The stronger China feels, the less considerate it is. German investors are now also feeling this painfully. A comment by Georg Anastasiadis.
In its relations with the communist regime in Beijing, the German government has long clung to the principle of “change through trade” – the belief that the integration of the gigantic empire into international economic relations is accompanied by a civilization of Chinese manners. Nothing could have been more wrong: China’s economic rise – and the accompanying Western admiration – rather unleashed a striving for dominance that is reminiscent of the dark times of old Western imperialism. China is threatening renegade Taiwan more and more blatantly with violent integration, Hong Kong is taking action against opponents of the regime more and more unabashedly, and it is confronting the western states more and more, most recently at the meeting of the deputy foreign ministers of China and the USA on Monday.

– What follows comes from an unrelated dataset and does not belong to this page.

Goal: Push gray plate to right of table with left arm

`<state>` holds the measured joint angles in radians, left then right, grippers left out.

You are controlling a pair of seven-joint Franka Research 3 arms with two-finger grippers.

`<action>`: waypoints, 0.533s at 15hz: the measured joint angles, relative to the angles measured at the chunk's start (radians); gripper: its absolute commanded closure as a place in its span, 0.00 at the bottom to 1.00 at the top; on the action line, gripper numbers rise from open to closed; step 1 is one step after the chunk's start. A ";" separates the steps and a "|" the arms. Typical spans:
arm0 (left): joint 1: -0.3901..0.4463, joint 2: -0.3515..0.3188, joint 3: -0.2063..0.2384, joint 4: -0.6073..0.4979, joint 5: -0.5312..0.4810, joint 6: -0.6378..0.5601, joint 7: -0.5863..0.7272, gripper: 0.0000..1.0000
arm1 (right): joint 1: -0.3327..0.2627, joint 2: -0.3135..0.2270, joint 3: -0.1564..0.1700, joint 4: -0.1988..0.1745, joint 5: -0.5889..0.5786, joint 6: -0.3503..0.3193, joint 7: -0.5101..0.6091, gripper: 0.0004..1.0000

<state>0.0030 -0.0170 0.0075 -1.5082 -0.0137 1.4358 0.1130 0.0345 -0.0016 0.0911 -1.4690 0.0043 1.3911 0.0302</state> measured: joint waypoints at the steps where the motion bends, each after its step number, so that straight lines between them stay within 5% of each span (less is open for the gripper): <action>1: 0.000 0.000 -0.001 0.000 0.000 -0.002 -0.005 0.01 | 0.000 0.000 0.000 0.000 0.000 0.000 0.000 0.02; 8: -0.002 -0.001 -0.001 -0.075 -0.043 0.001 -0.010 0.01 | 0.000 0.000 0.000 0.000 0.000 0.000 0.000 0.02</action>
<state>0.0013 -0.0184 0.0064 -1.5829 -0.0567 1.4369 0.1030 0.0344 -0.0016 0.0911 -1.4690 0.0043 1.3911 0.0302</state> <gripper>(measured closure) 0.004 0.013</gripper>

In the meantime, President Xi feels strong enough to take action against the capital markets, the goodwill of which the red mandarins have long valued. The de facto ban on commercial student tuition this week led to a crash in the shares of large Chinese corporations, which are also in the portfolios of many international investors. The price falls of popular stock market giants such as Alibaba and Tencent have destroyed hundreds of billions of market values and should be an urgent warning to shareholders: Anyone who gets involved with the Chinese dragon is living dangerously. The priority of communist ideology and the party is always more important to Beijing than the protection of property.
This is the next shock for the West and its citizens, but hopefully it will be healing: Regardless of whether it is government, corporate or private investors – there is no longer any room for illusions about China and its intentions.